Far from the maddening crowd

I’m looking for alternatives to standing around the man watching him burn on Saturday night at Burning Man this year.

It’s always fun to be there but this year, post Gilroy shooting, I’m very wary of crowds.

I feel uniquely vulnerable in a crowd, especially when there’s no shelter apart from art cars and the like.

But there’s seriously so many people and bikes around, it’s not like the art cars could go anywhere to escape.

If I had to run, where would I go?

It’s all flat desert.

I posted to my Village my intention to hang back from the crowd.

Or at the very least find out what the options are, even if I decide to still watch the burn from its perimeter.

And wouldn’t you know it, they came up with a whole bunch of alternative locations to watch the man burn.

Find a comfy space on some tall playa art.

Sit on top a geodesic dome.

Watch from the Esplanade.

I love my Village.

And I’m sorry too that I don’t seem to have the mental fortitude to withstand watching the man burn from the sidelines.

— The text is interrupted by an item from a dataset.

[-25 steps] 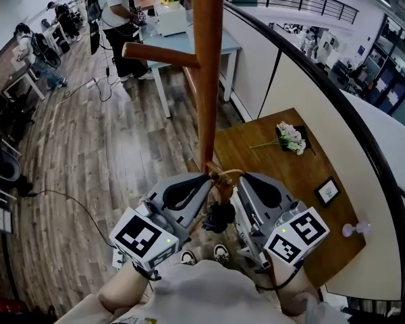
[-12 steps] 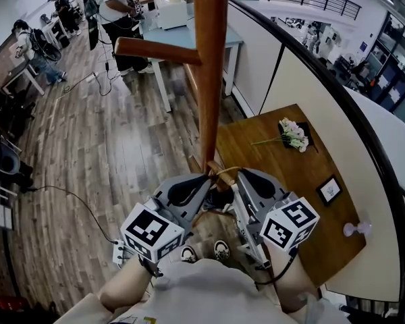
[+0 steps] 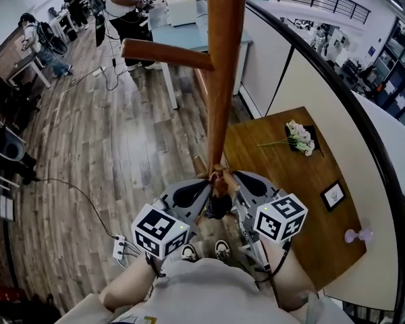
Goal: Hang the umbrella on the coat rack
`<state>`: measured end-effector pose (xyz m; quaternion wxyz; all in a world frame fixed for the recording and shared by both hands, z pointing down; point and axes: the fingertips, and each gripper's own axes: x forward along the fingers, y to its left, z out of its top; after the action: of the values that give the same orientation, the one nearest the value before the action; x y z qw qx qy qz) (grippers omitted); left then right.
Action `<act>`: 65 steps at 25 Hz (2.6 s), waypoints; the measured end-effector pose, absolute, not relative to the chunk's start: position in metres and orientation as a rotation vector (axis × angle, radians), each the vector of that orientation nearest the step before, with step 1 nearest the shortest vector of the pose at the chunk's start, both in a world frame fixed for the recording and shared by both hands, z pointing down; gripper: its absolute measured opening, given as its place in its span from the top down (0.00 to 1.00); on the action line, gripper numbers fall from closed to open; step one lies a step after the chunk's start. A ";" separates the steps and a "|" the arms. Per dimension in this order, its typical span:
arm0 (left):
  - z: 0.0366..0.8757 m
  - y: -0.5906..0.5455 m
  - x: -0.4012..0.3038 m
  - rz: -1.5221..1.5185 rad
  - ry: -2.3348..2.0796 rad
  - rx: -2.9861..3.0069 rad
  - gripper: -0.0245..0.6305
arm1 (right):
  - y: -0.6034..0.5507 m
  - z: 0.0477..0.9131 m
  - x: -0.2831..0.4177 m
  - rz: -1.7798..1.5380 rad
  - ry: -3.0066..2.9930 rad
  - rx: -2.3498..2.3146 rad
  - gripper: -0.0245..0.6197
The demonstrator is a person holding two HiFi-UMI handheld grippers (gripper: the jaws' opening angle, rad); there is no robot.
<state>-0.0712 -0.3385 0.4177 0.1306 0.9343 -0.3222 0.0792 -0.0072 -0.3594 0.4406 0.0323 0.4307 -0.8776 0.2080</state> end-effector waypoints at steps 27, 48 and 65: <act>0.432 -0.357 -0.086 0.266 -1.006 2.669 0.95 | -0.367 0.444 -0.016 0.541 -2.703 1.317 0.90; 0.262 -0.355 -0.139 0.005 -1.260 2.955 0.96 | -0.328 0.253 0.010 -0.006 -2.848 1.505 0.95; 0.295 -0.336 -0.172 0.130 -1.337 2.882 0.96 | -0.299 0.261 0.021 0.002 -2.825 1.566 0.95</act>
<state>-0.1720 -0.3358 0.2954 -0.0192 0.9063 -0.4203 0.0409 0.0206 -0.2989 0.2613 -0.0443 0.4843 -0.8738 0.0006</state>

I’ve been thinking it might be wise to talk to a professional about what I’m experiencing.

I might have a touch of PTSD.

One thing is for sure, it’s going to be a different kind of burn for me this year because I feel so vulnerable post Garlic Festival shooting.

My friends are kind enough and understanding enough to be patient with me as I recover from the stress of knowing I was at the same festival as an active shooter and missed him by a narrow window of time.

In a way, Burning Man is the perfect place to go to heal from the trauma.

Packing for Burning Man

I have barely started packing for Burning Man.

This is unusual in that I typically am packed and playa-ready MONTHS ahead of time.

Not so this trip.

Although, under the encouragement of Tejas, I did put on all the new shoes I bought JUST TO BE SURE THEY FIT.

It’s a good thing Tejas reminded me to test out my shoes because TWO PAIRS did not fit.

The pink quinceañera sneakers and the black orthopedic flip flops did not fit.

So I’m tossing them and replacing them with different shoes, which I will not only test to make sure they fit, but also wear around a little bit at home to make sure they’re comfortable.

These are the lessons you learn after a few failures on playa.

I’ve also tested my costumes to make sure they fit.

Nothing worse than getting to the playa only to discover that the jean shorts you selected to wear with three different outfits is too tight to button.

True story.

My gift to the playa this year is a recycled gift.

I have leftovers of my custom engraved, Burning Man credit-card size bottle opener which I will be giving away to my campmates.

We work in a bar camp, so a bottle opener is an appropriate gift to give (and I had leftovers from 2017).

I can’t believe it’s just a little over a week away until I leave for the playa!

I’m so not ready!

The time she bought a PINK dress

Well, I finally pulled myself out of the fog I’ve been in since the Gilroy Garlic Festival shooting enough to actually start packing for Burning Man.

As typical of me, I’m starting with my outfits.

In previous years, I’ve brought as many as TWO DOZEN outfits to Burning Man.

This year, it’s a dozen.

For 9 days in the desert, that ain’t bad.

The good news is the outfits only take up TWO travel bins and are already pre-sorted and pre-organized into individual Ziploc bags so each bag equals one outfit, complete with jewelry and accessories.

The bad news is that it’s taking more time than I anticipated to find everything and organize it into bags.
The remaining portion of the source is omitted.